The presidential office has taken the stance that it will wait for the final judicial judgment, in an effort to distance itself from the aftermath of last week’s court verdict. Kim’s lawyer has said he will appeal.

Still, Moon and his aides seem to be showing their discomfort by making no efforts to keep ruling party lawmakers from refuting the ruling and launching personal attacks on the judge who handed it down.

They have denounced the ruling as a politically charged decision, noting that Seong Chang-ho, the presiding judge in trial over the opinion-rigging case, worked as a secretary for a former chief justice who was arrested last month on charges of power abuse.

Ruling party legislators have threatened to undertake the process of impeaching Seong and other judges, whom they arbitrarily defined as “corrupt forces in the judiciary.”

Needless to say, such defiant reactions deny judicial independence guaranteed by the Constitution. They also contradict the party’s praise of previous court rulings -- some by Seong -- that punished wrongdoings by Park and her associates.

Above all, the ruling party has turned a blind eye to evidence cited by the court in finding Kim guilty. The governor watched a demonstration by the blogger’s crew of a prototype program designed to increase the number of “likes” on selected comments by tens of thousands. Kim was regularly briefed by Druking on its progress and gave the final go-ahead for the operation.

It may be too much to say the online opinion-rigging scheme played a decisive role in Moon’s election victory but the illicit operation certainly affected the presidential race.

Therefore, it needs to be clarified whether Moon knew about the operation. It is a reasonable suspicion that Moon was kept informed of it, as Kim was known to be reporting to him on almost everything related to preparations for his presidential bid.

Instead of waiting for the completion of the legal process, Moon needs to look for a proper way out of the opinion-rigging scandal to prevent it from haunting him until he leaves office and thereafter. It would be an unwise choice to harden his stance and to become uncompromising with the opposition in coping with political offensives over the illicit cyber operation.

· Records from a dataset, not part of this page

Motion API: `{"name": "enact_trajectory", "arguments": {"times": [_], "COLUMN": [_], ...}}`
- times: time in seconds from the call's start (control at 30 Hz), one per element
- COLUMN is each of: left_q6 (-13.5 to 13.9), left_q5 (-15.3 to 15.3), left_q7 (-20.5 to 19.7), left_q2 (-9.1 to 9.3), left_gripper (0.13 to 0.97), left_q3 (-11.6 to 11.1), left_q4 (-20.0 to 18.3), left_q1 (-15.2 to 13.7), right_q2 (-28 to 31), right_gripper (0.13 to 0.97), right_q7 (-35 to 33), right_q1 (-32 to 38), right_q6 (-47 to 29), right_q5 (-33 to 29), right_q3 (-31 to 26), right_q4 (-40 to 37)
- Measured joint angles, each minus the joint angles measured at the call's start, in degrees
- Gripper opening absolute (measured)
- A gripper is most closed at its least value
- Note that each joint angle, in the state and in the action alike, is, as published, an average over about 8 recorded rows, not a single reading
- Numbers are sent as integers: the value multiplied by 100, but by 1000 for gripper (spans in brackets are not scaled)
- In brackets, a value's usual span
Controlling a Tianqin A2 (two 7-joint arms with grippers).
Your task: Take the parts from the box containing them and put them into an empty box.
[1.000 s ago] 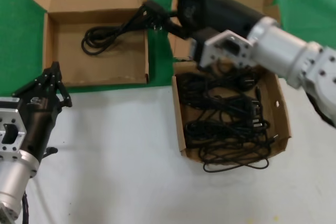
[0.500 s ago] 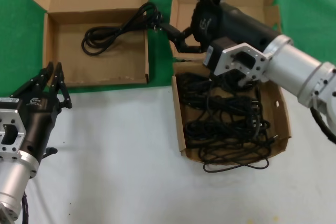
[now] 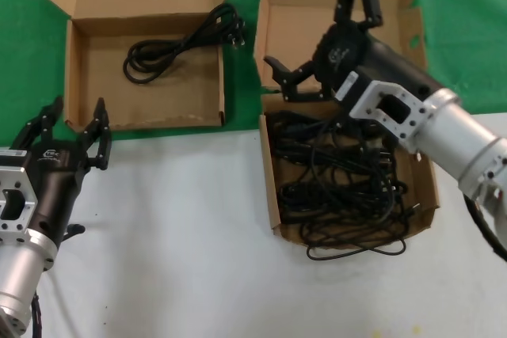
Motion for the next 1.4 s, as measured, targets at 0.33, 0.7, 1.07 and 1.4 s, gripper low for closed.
{"name": "enact_trajectory", "arguments": {"times": [0.33, 0.7, 1.07, 1.4], "left_q6": [-26, -54, -83, -108], "left_q5": [-25, -52, -79, -104], "left_q7": [16, 33, 51, 68], "left_q2": [1, 1, 2, 2], "left_gripper": [482, 734, 895, 947], "left_q3": [-9, -19, -29, -38], "left_q4": [6, 13, 21, 27], "left_q1": [17, 36, 55, 72], "right_q2": [-42, -88, -134, -176], "right_gripper": [962, 966, 966, 966], "right_q7": [519, 1092, 1666, 2190], "right_q1": [-528, -1111, -1697, -2229], "right_q6": [329, 692, 1056, 1388], "right_q5": [268, 564, 861, 1130], "right_q3": [284, 597, 912, 1198], "right_q4": [77, 161, 247, 324]}}
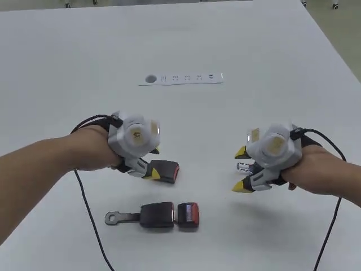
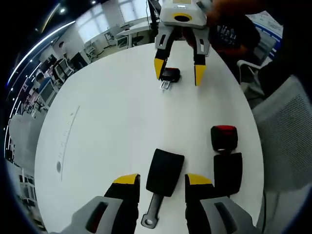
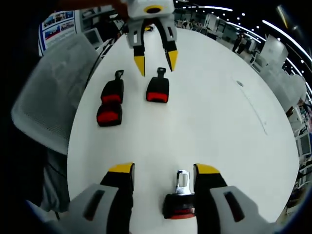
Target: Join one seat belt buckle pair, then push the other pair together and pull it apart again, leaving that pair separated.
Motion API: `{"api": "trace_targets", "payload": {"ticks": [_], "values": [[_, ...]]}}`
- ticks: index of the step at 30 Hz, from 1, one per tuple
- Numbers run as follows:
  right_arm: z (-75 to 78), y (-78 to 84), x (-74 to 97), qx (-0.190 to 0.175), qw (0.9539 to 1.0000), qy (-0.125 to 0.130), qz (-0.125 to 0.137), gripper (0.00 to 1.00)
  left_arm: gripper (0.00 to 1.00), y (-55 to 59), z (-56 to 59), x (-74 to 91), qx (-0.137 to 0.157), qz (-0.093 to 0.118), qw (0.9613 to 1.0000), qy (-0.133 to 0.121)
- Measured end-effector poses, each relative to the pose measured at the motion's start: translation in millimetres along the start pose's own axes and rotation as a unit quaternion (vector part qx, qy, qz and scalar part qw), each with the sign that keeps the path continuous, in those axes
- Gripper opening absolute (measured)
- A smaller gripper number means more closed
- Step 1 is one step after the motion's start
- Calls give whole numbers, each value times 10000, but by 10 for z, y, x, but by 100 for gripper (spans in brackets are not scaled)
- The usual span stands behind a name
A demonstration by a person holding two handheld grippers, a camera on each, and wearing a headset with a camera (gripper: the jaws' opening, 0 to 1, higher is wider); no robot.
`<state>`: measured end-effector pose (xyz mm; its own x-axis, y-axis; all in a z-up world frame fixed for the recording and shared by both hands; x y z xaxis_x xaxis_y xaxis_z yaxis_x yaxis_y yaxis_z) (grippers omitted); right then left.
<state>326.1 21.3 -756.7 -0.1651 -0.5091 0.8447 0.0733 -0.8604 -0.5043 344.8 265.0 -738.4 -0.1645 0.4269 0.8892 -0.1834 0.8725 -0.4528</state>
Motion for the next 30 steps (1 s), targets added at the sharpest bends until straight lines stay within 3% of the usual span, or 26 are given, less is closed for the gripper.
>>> {"api": "trace_targets", "payload": {"ticks": [4,8,12,19,26,28,30], "values": [[87,130,21,-49,10000,10,-73,49,39,-47,-8,-40,-78,-25,10000,19],[59,206,48,-45,9999,-55,-140,48,39,-60,37,-103,-218,-119,9996,120],[61,330,49,-87,9997,-87,-190,47,40,-10,5,-182,-271,-169,9994,166],[108,505,66,-219,9995,-33,-244,47,42,52,-21,-184,-253,-213,9991,247],[49,702,130,-293,9986,-70,-435,45,43,148,-57,-265,-292,-310,9986,300],[39,731,126,-346,9982,-86,-487,45,43,154,-67,-294,-328,-352,9984,300],[27,731,119,-355,9980,-122,-506,44,43,199,-86,-338,-502,-586,9967,242]]}}
Point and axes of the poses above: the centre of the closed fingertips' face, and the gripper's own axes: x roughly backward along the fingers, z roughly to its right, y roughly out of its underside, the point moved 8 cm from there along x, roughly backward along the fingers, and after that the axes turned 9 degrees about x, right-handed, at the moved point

Last but not least, Chief Justice Kim’s lukewarm and ambiguous response to political attacks on the judge in Kim’s trial should be criticized as an inappropriate attitude. After days of keeping silent, he told reporters that public criticism of a court ruling should be permitted and can be desirable but that it is improper for such criticism to be expressed in an excessive manner and to lead to personal attacks on a judge. He ignored a request to comment on the claim that the governor was the victim of a “revenge trial by a corrupt judge.”

He has no one else to blame for criticism spreading in the judicial circle that he seems to be a presidential secretary rather than a chief justice.